■ **PROBLEM DETAILS**
Starting at the line that contains "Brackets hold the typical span", retype each line to the end of the listing below. Include both ends, but not the pictures.

________________

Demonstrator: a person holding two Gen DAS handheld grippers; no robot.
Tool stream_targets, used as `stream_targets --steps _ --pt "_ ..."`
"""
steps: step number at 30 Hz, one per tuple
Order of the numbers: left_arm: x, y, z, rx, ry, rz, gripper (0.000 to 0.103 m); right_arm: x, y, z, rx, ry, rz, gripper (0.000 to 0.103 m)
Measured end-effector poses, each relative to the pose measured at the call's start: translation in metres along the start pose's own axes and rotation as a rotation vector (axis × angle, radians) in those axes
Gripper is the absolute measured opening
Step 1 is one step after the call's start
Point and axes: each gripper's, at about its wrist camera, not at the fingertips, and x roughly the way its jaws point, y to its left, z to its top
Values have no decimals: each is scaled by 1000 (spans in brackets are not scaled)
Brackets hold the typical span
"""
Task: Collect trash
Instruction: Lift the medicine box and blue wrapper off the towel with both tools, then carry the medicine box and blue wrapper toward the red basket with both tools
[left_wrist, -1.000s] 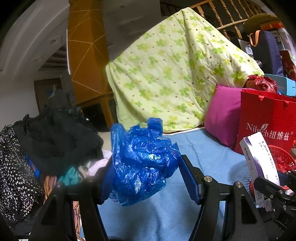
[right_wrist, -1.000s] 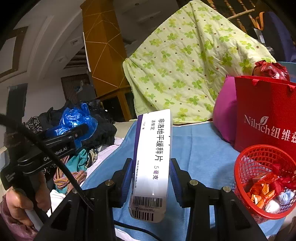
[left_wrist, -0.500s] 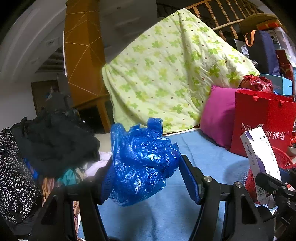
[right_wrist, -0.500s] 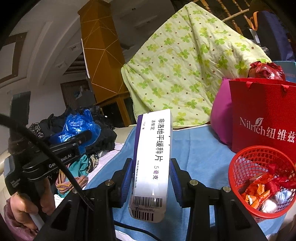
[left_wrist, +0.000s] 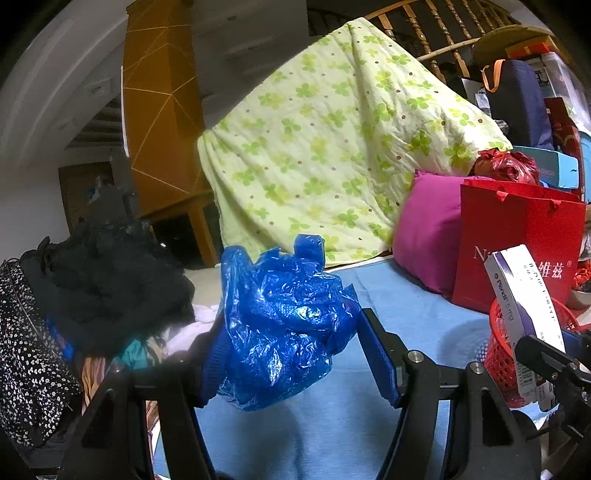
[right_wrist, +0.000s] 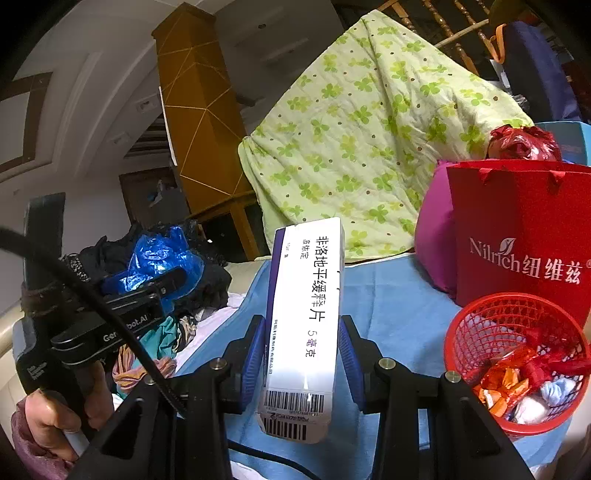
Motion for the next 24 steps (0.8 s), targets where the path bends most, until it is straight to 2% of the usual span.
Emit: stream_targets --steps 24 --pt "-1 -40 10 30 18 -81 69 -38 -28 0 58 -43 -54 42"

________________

■ **EXERCISE SOLUTION**
Brackets hold the typical span
"""
Task: Collect trash
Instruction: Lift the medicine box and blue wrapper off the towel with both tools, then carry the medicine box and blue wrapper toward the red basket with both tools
[left_wrist, -1.000s] 
[right_wrist, -1.000s] 
[left_wrist, -0.500s] 
[right_wrist, -0.500s] 
[left_wrist, +0.000s] 
[right_wrist, +0.000s] 
Motion for the next 24 steps (0.8 s), targets where the path bends most, until it is straight to 2% of the usual span.
Emit: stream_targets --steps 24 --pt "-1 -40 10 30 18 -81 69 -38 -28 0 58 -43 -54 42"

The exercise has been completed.